After that, I wasn't living, I was just staying alive.  I stopped talking to the co-worker girl as I did not want to infect her.  I even contemplated suicide - I am not joking.  I even prepared a WILL.  I thought of ways I would kill myself and what I would put in the suicide note so that the people I left behind would feel better.   I had this whole plan of going to the testing clinic, get the results, then going straight to jump off a bridge.   But then I saw some documentary or news piece on TV about living with HIV.  It was a woman, who was infected by her husband as the husband cheated on her, she did nothing wrong and she got infected.  And she was so strong, she was living and coping with HIV single and without ever doing anything to even expose herself to risk other than having sex with her husband of 20-odd years.  And I thought if she can live with HIV, why can't I?  I did all this research and thought you know what life is so precious and I am so spoiled - I live in the best place in the whole world, I have a great job, I have a great family, friends, everything anyone would want and I have to live - suicide is the selfish way out.  Then the girl from work approached me and confronted me about why I don't speak with her anymore and asked what she did wrong.  The way she talked to me made my heart melt.  The way she even smiles, makes my heart melt.  So I thought, I need to get tested and if its positive, I will make it through it and live on, tell the girl and see what she says as you CAN have a relationship with a negative person as a positive person.  If I am negative, I can date this girl and have experienced such a life changing sequence of events that will make me live life fuller.  

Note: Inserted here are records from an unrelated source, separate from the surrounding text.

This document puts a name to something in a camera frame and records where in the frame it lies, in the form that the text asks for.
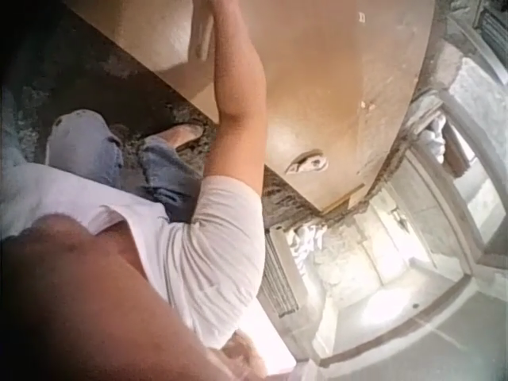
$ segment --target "t-shirt sleeve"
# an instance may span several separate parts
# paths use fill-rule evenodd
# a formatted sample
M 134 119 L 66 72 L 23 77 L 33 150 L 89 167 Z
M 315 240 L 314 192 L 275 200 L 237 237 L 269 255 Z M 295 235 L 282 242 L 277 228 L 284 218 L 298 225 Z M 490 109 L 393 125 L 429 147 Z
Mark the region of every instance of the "t-shirt sleeve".
M 173 306 L 220 348 L 256 297 L 264 270 L 260 196 L 239 180 L 203 180 L 192 222 L 173 224 L 166 283 Z

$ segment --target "plywood sheet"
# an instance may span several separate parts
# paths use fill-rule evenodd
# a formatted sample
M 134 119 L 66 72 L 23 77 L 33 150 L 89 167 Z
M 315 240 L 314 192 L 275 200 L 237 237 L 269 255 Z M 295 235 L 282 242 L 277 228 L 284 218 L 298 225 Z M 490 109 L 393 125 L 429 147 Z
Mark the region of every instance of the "plywood sheet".
M 201 2 L 67 4 L 217 120 L 212 59 L 193 53 Z M 410 101 L 432 2 L 242 0 L 241 6 L 267 73 L 267 165 L 319 210 L 362 184 L 368 190 Z M 327 172 L 284 175 L 295 157 L 316 148 L 329 158 Z

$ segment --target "leg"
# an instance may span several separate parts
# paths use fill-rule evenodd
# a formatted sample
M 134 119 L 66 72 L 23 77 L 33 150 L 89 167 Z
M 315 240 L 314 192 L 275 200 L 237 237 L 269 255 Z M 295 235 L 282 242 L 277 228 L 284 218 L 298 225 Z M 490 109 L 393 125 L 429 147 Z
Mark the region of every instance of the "leg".
M 77 110 L 56 119 L 46 164 L 109 187 L 120 186 L 121 143 L 101 115 Z
M 2 89 L 2 169 L 26 163 L 16 132 L 16 104 L 13 95 Z
M 180 125 L 147 137 L 140 149 L 148 184 L 140 195 L 164 205 L 171 222 L 191 221 L 201 187 L 201 176 L 179 158 L 175 148 L 201 135 L 201 127 Z

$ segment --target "foot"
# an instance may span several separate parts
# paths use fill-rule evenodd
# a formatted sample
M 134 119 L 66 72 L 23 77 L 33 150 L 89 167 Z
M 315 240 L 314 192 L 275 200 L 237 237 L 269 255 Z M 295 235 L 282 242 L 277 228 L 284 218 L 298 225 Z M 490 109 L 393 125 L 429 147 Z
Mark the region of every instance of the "foot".
M 162 133 L 157 133 L 155 136 L 164 139 L 169 146 L 178 148 L 190 141 L 199 139 L 203 131 L 204 128 L 200 125 L 183 124 L 171 127 Z

Given the symptoms and the incident with the sex worker, I went to get tested with the assumption that I am positive - I am not going to lie, I have never been so nervous in my life, I thought I was going to pass out.  They took the test and I waited for my results for about an hour.  I thought I was going to get them faster, as I waited, I convinced myself that it was taking longer because they were trying to prepare to tell me that I had HIV.  They called me and she didn't even make eye contact me and said "your negative, have a good day".  THE RELIEF, THE JOY, THE HEARTBEATING, it all happened.  I almost kissed the nurse.  I ran immediately, literally ran, to a taxi, jumped in, took me back to my work, I called my co-worker into my office and I looked into her eyes and said "I really really really like you" - I know, very lame.  We started dating and been dating ever since - that was about a year ago.